3. for any commutative diagram

$\xymatrix{ U \ar[d] \ar[r] & V \ar[d] \\ X \ar[r] & Y }$

where $U$, $V$ are formal algebraic spaces and the vertical arrows are representable by algebraic spaces, the morphism $U \to V$ is representable by algebraic spaces,

4. there exists a covering $\{ Y_ j \to Y\}$ as in Definition 86.11.1 and for each $j$ a covering $\{ X_{ji} \to Y_ j \times _ Y X\}$ as in Definition 86.11.1 such that $X_{ji} \to Y_ j$ is representable by algebraic spaces for each $j$ and $i$,

5. there exist a covering $\{ X_ i \to X\}$ as in Definition 86.11.1 and for each $i$ a factorization $X_ i \to Y_ i \to Y$ where $Y_ i$ is an affine formal algebraic space, $Y_ i \to Y$ is representable by algebraic spaces, such that $X_ i \to Y_ i$ is representable by algebraic spaces, and

Proof. It is clear that (1) implies (2) because we can take $U = X$ and $V = Y$. Conversely, (2) implies (1) by Bootstrap, Lemma 79.11.4 applied to $U \to X \to Y$.

Assume (1) is true and consider a diagram as in (3).
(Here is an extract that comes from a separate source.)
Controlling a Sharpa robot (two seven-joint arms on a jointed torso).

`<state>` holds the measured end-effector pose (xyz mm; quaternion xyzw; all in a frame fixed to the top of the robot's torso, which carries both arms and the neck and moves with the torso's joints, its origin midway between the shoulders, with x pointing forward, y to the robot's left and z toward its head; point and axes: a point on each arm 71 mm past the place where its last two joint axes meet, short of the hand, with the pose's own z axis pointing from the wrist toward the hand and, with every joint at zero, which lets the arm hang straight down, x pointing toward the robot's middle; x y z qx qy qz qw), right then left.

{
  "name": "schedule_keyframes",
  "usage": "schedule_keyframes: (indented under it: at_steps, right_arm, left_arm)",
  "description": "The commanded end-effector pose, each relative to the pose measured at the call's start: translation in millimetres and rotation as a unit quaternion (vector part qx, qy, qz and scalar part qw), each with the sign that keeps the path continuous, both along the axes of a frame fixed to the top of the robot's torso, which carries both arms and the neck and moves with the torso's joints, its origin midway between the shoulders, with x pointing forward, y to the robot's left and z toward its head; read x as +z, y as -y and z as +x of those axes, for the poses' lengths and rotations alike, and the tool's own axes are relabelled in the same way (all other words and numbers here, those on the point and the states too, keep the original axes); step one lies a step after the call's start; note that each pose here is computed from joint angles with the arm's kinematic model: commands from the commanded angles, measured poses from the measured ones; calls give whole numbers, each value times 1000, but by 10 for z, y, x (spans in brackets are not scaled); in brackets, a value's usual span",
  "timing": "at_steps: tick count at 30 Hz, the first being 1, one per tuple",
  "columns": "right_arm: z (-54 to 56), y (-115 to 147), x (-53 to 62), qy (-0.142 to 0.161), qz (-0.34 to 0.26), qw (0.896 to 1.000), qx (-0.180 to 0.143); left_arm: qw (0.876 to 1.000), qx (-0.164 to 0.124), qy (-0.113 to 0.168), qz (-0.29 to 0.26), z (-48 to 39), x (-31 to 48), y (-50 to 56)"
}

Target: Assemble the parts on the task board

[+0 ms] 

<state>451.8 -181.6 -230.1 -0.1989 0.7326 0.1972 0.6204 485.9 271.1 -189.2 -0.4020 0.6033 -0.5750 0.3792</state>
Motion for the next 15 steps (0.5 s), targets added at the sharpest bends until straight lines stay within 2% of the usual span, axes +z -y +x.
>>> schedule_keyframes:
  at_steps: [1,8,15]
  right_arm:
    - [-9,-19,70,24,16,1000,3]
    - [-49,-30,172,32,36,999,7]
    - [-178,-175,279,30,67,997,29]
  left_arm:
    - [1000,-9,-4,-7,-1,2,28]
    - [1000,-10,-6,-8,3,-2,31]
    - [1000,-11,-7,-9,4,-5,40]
Then $U \to Y$ is representable by algebraic spaces (as the composition $U \to X \to Y$, see Bootstrap, Lemma 79.3.8) and factors through $V$. Thus $U \to V$ is representable by algebraic spaces by Lemma 86.19.3.

It is clear that (3) implies (2). Thus now (1) – (3) are equivalent.

Observe that the condition in (4) makes sense as the fibre product $Y_ j \times _ Y X$ is a formal algebraic space by Lemma 86.15.3. It is clear that (4) implies (5).

Assume $X_ i \to Y_ i \to Y$ as in (5). Then we set $V = \coprod Y_ i$ and $U = \coprod X_ i$ to see that (5) implies (2).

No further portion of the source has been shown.